A performance review ended with a professor out of a job, and the employer defending itself in court. The problem? Remarks about maternity leave, inconsistent flexibility, and suspicious timing after a discrimination complaint. The appellate court said a jury should hear the case.
TL;DR: A finance professor at a public college alleged gender, pregnancy, and national-origin discrimination after being removed from an MBA program and having her contract non-renewed. Most claims were dismissed, but the Third Circuit revived her gender discrimination and retaliation claims over the non-renewal, citing evidence that a Promotion and Reappointment Committee (PRC) said her childbirth-related schedule change had “in effect, provided her with an additional seven weeks of paid maternity leave,” denied her blended teaching request post-childbirth while approving remote teaching for male professors, and may have acted in retaliation shortly after she complained internally.
📄Read the full opinion here
From schedule request to non-renewal
In 2016, a public college hired a tenure-track finance professor. In late 2017, after becoming pregnant, she asked to teach her Spring 2018 courses in a “blended” format. The dean denied the request, even though two male professors had taught fully online from abroad, and instead gave her a later-starting schedule.
In 2018, she was removed from an MBA program she helped develop, with leadership citing disputes over course content and materials. That December, she complained to the college’s EEO officer and said she had “initiated a filing” with the EEOC.
On March 11, 2019, she emailed more details and said she would soon file a formal charge. Three weeks later, the Promotion and Reappointment Committee (PRC) recommended against renewal, criticizing her teaching, collegiality, and service, and stating her Spring 2018 schedule change had “in effect, provided her with an additional seven weeks of paid maternity leave” and that she had failed to “pull her own weight.”
One PRC member dissented and later testified that another PRC member engaged in “gender microaggressions” and bullied female colleagues.
However, the dean, interim vice provost, and president agreed with the PRC’s majority decision, and the professor’s contract was not renewed. She filed her EEOC charge on April 16, 2019.
The trial court dismissed all of her claims. On appeal, the higher court said a jury should decide whether gender bias or retaliation played a role in the non-renewal decision.
Why the court said the case should go to a jury
A comment that crossed the line
The PRC noted her schedule change after childbirth gave her “an additional seven weeks of paid maternity leave” and tied that to performance concerns. The court said a jury could see that as punishing her for taking leave.
Rules applied differently
Her blended teaching request was denied, but male colleagues were approved to teach remotely for other personal reasons.

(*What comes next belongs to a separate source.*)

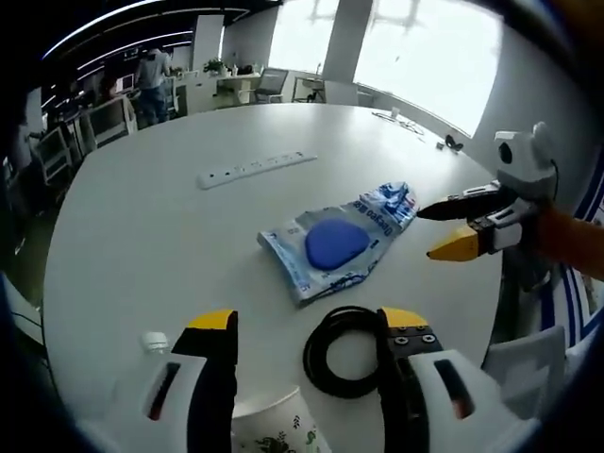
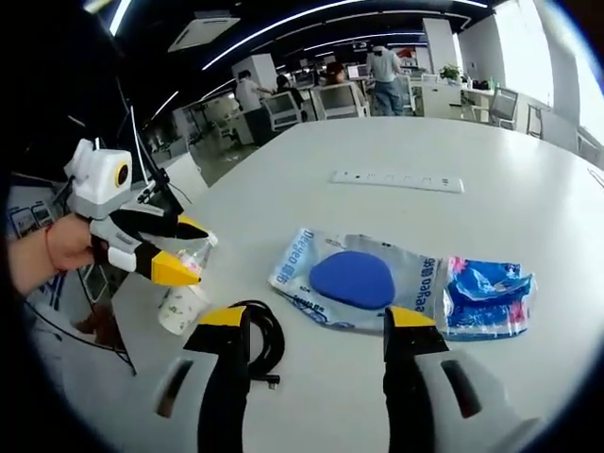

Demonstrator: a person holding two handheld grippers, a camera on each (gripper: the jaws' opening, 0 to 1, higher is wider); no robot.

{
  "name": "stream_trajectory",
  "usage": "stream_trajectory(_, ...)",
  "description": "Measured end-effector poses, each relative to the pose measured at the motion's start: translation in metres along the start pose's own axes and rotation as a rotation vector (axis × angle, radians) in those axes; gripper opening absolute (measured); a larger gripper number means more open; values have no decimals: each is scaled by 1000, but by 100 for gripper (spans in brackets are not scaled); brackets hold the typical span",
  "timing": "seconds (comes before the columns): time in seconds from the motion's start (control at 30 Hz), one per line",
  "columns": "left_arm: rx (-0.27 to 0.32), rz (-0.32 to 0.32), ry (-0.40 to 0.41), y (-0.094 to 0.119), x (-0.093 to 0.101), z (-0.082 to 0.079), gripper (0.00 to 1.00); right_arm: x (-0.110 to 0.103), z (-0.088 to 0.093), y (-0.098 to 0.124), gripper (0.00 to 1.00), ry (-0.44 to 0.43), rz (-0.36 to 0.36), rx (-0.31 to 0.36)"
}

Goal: Arrange the tabletop items into an orderly group along one side of the table until the central work area is clear of visible clutter.

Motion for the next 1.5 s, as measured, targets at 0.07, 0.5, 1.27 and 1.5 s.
stream_trajectory(0.07,-2,-1,-2,1,1,2,60,-4,2,-1,56,3,-7,-7)
stream_trajectory(0.5,-35,-1,-60,5,11,15,59,-25,13,-15,54,34,-45,-55)
stream_trajectory(1.27,-160,32,-220,-17,26,27,51,-47,36,-42,47,89,-80,-140)
stream_trajectory(1.5,-207,48,-220,-26,26,32,46,-46,44,-49,44,92,-85,-163)
Point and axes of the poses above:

Questionable behavior in the review process
A PRC member allegedly treated women differently, made remarks about appearance, and cut the only female PRC member out of the process.
Suspicious timing
The PRC’s negative recommendation came just three weeks after she filed a detailed internal complaint, and one of the people who signed it admitted knowing about her complaint.
Bias can spread
Even if the dean, vice provost, and president were not biased themselves, a jury could still decide their decision was influenced by bias earlier in the process.
Employer takeaways
1. Don’t mix leave with performance reviews
Protected leave, whether for maternity, illness, or other reasons, should never be factored into job performance ratings or promotion decisions.
2. Enforce policies consistently
If one employee gets flexibility, others in similar situations should too, unless there is a clear, well-documented reason for a different outcome.
3. Act after a complaint, just have the proof
If you take action after someone complains, make sure it is backed by clear evidence, handled consistently with similar cases, and tied to the misconduct, not the complaint.
4. Review recommendations carefully
When a decision starts with a committee or manager, confirm the process and reasoning are sound before approving the final decision.
5. Train decisionmakers to avoid bias
Comments, tone, and deviations from normal procedure, no matter how small, can be enough for a court to send a case to trial.
Final thought
When a decision goes through multiple layers of review, early missteps can stick. A poorly chosen comment, uneven rule enforcement, or bad timing can follow the case all the way to court.